STATEMENT OF THE INVENTION

The present invention is directed to an antimicrobial composition comprising: (a) N-(n-butyl)-1,2-benzisothiazolin-3-one; and (b) 4,5-dichloro-2-n-octyl-4-isothiazolin-3-one.


The present invention is further directed to an antimicrobial composition comprising: (a) N-(n-butyl)-1,2-benzisothiazolin-3-one; and (b) 2-methyl-4-isothiazolin-3-one; wherein a weight ratio of N-(n-butyl)-1,2-benzisothiazolin-3-one to 2-methyl-4-isothiazolin-3-one is from 100:1 to 20:1, or from 1:1 to 1:50.

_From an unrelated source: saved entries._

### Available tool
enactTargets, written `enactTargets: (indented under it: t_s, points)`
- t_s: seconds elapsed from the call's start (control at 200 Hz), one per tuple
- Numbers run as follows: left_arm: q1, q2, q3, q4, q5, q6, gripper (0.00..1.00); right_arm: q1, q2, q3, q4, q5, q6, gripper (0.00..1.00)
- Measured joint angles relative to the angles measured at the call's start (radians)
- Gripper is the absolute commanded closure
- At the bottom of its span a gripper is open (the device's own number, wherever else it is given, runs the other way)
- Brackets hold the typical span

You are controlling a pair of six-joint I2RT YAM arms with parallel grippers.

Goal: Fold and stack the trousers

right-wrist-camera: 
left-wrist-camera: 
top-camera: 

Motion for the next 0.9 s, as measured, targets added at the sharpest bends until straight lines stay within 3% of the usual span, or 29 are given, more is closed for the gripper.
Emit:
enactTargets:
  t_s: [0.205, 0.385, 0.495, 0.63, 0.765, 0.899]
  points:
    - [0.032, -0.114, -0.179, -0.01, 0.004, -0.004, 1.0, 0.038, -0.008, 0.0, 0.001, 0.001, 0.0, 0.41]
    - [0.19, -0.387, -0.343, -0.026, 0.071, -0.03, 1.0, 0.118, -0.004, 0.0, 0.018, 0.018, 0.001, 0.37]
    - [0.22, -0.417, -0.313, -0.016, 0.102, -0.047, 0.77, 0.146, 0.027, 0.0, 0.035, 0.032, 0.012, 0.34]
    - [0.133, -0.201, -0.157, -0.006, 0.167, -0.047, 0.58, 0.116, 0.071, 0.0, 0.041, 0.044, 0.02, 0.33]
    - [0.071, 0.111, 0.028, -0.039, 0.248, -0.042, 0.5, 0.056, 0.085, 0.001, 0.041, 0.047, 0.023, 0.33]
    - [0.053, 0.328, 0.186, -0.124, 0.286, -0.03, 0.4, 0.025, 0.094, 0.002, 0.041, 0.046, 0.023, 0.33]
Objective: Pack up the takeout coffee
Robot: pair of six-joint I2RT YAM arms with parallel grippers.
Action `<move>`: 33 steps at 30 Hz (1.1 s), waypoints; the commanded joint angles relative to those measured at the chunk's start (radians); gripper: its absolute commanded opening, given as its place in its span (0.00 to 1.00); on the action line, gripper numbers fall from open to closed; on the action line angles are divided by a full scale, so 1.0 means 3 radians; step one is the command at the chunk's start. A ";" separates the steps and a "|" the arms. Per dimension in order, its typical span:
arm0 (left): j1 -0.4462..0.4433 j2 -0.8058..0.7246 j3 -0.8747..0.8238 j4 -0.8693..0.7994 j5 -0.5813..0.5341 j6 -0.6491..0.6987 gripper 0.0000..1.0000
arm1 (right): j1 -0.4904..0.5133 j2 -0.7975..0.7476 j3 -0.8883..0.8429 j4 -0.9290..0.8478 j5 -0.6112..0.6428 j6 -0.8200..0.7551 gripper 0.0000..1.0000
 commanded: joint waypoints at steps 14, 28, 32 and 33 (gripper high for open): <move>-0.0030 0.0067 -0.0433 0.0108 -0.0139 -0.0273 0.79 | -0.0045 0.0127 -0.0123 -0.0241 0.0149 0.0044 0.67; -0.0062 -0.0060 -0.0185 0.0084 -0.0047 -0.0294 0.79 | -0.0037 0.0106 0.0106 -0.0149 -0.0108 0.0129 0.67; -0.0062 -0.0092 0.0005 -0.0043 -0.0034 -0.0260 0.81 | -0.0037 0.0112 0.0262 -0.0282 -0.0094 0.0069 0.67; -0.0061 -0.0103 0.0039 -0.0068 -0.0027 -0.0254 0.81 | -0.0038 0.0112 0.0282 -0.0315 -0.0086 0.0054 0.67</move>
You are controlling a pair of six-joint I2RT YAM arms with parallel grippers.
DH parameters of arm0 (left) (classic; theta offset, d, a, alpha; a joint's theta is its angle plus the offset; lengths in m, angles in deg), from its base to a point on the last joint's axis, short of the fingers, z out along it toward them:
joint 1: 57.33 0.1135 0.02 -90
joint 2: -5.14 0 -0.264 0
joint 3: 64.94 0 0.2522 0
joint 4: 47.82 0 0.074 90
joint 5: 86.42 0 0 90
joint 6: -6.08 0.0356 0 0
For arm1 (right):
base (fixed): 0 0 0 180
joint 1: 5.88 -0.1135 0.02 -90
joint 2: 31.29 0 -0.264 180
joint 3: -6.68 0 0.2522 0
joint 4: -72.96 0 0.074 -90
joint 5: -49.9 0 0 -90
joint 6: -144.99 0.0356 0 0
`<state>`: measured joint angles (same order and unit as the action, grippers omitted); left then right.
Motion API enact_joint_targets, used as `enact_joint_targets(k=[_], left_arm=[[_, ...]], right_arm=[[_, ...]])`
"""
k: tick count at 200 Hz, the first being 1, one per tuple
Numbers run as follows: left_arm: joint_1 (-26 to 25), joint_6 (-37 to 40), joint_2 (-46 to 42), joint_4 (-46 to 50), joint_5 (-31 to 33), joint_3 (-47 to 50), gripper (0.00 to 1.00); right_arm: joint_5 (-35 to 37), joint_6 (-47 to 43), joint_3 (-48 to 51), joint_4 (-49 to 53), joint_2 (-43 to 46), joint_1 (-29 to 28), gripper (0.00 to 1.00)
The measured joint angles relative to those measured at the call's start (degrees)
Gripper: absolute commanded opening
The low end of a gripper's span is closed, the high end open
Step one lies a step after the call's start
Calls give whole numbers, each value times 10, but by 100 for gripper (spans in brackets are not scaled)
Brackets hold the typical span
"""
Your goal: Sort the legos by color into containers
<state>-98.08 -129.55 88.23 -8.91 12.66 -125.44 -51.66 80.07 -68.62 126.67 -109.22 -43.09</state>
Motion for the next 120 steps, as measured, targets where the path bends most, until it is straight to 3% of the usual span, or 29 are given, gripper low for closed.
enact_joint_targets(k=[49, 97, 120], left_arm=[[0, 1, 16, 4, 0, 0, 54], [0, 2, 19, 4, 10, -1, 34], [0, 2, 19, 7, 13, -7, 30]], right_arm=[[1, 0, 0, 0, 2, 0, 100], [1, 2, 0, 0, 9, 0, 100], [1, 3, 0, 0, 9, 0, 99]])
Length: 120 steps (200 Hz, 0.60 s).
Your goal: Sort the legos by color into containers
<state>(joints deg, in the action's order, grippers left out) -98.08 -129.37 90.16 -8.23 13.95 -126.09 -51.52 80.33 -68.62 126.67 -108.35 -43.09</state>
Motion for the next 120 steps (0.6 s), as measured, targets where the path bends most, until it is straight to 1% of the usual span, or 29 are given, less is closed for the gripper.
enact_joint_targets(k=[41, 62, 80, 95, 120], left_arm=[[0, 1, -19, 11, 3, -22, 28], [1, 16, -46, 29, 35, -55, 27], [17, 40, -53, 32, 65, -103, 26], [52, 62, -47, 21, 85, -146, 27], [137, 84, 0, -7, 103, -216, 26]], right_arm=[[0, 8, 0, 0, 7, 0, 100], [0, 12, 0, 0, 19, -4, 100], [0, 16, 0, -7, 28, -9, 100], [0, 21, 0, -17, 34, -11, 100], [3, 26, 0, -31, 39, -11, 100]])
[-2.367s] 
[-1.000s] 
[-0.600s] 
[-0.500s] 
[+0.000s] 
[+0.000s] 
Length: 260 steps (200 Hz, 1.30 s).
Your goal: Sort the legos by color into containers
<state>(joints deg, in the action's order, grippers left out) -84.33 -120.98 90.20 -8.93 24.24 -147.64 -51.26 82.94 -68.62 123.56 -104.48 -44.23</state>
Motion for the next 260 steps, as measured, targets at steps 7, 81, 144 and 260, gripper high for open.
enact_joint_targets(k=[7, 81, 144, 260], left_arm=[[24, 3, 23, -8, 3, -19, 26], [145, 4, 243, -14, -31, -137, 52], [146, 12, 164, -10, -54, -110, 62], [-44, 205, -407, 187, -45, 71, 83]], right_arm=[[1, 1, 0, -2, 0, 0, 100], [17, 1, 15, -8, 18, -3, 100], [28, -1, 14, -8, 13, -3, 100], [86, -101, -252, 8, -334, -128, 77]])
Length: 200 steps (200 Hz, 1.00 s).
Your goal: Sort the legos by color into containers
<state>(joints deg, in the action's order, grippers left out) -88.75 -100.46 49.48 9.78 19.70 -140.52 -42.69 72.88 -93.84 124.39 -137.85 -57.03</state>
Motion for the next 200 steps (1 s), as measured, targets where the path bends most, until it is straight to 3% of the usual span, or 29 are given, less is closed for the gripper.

The present invention is further directed to an antimicrobial composition comprising: (a) N-(n-butyl)-1,2-benzisothiazolin-3-one; and (b) a mixture of 5-chloro-2-methyl-4-isothiazolin-3-one and 2-methyl-4-isothiazolin-3-one, in a weight ratio of 5-chloro-2-methyl-4-isothiazolin-3-one to 2-methyl-4-isothiazolin-3-one up to 4:1.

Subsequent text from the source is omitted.